Ci sono poi alcune lingue in cui la relazione sociale che c’è tra i parlanti agisce in maniera ancora più significativa nello scambio comunicativo. Ad esempio, in giavanese, lingua parlata in Indonesia e Malesia, bisogna sempre indicare il rapporto sociale che si ha col proprio interlocutore; una frase con uno stesso significato referenziale (cioè significato concreto) sarà diversa in base al censo, la professione, l’età, la nazionalità e molte altre caratteristiche dell’interlocutore a cui mi rivolgo. Ad esempio, la parola casa sarà tradotta come omah, grija o dalem: le tre parole indicano esattamente lo stesso referente (oggetto concreto) ma la prima si usa se si sta parlando con una persona di classe sociale bassa, la seconda di classe sociale media e la terza, invece, più alta.
Anche per quanto riguarda i saluti, da intendersi come le parole e i gesti che aprono (e chiudono) la conversazione vera e propria, le lingue del mondo si comportano in modo molto diverso. Ad esempio, rispetto alle lingue europee, quelle arabe dedicano molte più parole a questo rituale. Mentre in inglese la conversazione può iniziare dopo un semplice scambio di saluti (-Hello! -Hello!), nell’arabo giordano, più frequentemente, dopo lo scambio di saluti “vero e proprio”, si chiedono informazioni sullo stato di salute dell’interlocutore, dei suoi familiari, si ringrazia Dio e, solo a questo punto, può iniziare la conversazione. Questa pratica, è presente con le medesime caratteristiche anche in wolof, lingua parlata in Senegal; avendo infatti il paese subito una forte islamizzazione, la lingua ha ereditato anche questa pratica comunicativa.

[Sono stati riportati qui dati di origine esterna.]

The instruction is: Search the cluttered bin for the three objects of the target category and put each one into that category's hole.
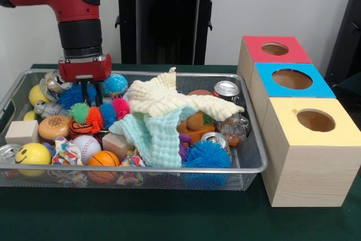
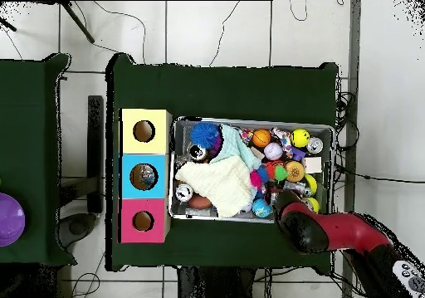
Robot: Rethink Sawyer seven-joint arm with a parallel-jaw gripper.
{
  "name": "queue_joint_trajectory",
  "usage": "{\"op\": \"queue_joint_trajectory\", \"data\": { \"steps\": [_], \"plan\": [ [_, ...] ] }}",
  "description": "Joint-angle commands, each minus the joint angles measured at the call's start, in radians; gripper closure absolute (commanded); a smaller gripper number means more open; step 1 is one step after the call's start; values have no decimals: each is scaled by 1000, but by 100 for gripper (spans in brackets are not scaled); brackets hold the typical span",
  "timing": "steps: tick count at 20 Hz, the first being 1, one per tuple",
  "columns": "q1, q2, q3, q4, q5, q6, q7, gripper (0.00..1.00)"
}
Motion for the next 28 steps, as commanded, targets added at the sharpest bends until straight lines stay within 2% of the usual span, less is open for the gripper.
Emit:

Un altro esempio di pratiche linguistiche molto diverse che coinvolgono la dimensione pragmatica è il rifiuto. In cinese, ad esempio, si evita di rifiutare con un semplice e secco no, ma si usano invece, con la stessa funzione, espressioni come wŏ yŏu shì, traducibile come “ho qualcosa da fare”. A questa frase, non si risponde chiedendo informazioni sui piani futuri, come sarebbe accettabile invece ad esempio in italiano. La risposta è da intendersi in tutto e per tutto come un rifiuto secco.